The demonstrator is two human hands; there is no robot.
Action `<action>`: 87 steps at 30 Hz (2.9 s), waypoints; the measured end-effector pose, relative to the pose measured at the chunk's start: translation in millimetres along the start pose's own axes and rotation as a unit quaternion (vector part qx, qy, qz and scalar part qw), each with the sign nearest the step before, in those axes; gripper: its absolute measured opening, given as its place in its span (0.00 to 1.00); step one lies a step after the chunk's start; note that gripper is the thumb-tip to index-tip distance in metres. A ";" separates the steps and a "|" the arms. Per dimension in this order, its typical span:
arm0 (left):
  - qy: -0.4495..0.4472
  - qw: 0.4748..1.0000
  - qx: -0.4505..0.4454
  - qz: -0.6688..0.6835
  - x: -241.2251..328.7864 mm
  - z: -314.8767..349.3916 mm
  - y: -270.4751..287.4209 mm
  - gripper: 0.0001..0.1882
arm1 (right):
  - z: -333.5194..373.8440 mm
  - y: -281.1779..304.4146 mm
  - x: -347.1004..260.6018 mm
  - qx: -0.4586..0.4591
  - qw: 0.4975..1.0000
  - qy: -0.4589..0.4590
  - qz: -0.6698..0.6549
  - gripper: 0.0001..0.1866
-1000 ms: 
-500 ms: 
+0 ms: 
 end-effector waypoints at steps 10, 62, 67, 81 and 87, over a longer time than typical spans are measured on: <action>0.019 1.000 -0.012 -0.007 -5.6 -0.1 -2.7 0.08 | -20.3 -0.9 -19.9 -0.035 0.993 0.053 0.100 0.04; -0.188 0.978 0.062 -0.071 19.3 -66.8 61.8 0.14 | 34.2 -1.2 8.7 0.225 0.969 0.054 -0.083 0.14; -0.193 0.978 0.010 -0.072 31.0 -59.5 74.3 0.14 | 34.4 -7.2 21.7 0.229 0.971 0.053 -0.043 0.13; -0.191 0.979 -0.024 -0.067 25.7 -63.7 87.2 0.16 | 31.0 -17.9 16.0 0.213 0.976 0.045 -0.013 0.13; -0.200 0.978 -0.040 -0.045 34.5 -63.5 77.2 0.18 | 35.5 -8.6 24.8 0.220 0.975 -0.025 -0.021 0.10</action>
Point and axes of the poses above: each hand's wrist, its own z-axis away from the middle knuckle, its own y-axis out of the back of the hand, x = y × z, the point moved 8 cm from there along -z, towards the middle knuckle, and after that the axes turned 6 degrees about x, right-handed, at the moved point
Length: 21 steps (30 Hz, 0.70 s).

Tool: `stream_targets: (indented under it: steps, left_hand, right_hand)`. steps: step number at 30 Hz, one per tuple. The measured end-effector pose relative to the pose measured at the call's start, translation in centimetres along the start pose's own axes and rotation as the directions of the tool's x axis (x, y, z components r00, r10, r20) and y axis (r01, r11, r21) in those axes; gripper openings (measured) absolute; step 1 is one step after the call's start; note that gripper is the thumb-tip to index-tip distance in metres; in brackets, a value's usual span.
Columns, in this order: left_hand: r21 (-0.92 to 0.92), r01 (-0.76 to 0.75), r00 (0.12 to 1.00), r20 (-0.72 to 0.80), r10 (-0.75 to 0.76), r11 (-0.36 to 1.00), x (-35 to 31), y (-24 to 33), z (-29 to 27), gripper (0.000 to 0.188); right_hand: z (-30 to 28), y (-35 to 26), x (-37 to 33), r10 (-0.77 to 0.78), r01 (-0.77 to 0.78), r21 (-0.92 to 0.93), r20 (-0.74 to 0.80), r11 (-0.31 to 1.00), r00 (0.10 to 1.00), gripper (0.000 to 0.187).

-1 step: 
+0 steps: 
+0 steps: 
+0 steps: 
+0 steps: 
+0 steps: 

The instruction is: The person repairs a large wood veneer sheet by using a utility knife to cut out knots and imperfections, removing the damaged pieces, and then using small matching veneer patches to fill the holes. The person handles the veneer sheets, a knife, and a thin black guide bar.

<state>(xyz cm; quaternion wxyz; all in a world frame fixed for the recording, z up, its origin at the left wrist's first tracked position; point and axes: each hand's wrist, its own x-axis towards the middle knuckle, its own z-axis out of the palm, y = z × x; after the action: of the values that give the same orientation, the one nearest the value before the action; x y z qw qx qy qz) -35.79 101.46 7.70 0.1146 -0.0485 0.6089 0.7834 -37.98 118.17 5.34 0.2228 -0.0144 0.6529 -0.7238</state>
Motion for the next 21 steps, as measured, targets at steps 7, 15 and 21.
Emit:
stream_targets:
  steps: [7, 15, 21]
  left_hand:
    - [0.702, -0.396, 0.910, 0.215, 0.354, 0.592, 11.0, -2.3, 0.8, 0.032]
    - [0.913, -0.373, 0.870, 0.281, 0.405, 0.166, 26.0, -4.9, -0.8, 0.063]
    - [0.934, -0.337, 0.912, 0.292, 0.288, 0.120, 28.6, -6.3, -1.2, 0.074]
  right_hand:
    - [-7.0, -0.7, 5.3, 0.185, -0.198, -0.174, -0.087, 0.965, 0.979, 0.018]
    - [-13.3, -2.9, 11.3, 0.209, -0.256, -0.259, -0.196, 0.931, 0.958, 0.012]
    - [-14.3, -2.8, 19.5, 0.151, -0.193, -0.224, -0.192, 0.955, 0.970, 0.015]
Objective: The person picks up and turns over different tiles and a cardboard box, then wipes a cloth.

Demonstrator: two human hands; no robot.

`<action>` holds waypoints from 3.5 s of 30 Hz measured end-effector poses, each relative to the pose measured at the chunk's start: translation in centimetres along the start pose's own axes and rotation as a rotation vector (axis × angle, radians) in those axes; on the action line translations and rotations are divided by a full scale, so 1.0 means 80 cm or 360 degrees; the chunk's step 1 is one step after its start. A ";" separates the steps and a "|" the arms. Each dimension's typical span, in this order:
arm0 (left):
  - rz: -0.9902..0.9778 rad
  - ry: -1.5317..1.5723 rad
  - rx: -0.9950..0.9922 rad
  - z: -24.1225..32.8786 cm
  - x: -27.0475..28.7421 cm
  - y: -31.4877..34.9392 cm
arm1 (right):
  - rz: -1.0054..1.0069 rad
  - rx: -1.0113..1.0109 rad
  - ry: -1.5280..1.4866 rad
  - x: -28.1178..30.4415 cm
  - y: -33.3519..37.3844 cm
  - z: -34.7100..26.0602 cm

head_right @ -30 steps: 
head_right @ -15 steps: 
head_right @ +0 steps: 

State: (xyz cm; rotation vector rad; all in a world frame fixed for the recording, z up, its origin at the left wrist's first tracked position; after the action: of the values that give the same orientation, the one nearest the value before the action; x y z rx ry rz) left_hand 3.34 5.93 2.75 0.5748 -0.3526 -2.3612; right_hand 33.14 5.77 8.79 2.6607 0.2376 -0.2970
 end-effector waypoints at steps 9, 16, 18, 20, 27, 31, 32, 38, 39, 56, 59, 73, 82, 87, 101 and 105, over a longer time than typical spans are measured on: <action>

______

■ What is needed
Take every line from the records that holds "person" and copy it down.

■ Written response
The instruction is: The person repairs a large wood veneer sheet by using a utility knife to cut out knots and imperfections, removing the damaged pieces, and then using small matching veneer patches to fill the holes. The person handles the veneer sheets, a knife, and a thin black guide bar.
Objective: The person picks up and turns over different tiles and a cardboard box, then wipes a cloth.

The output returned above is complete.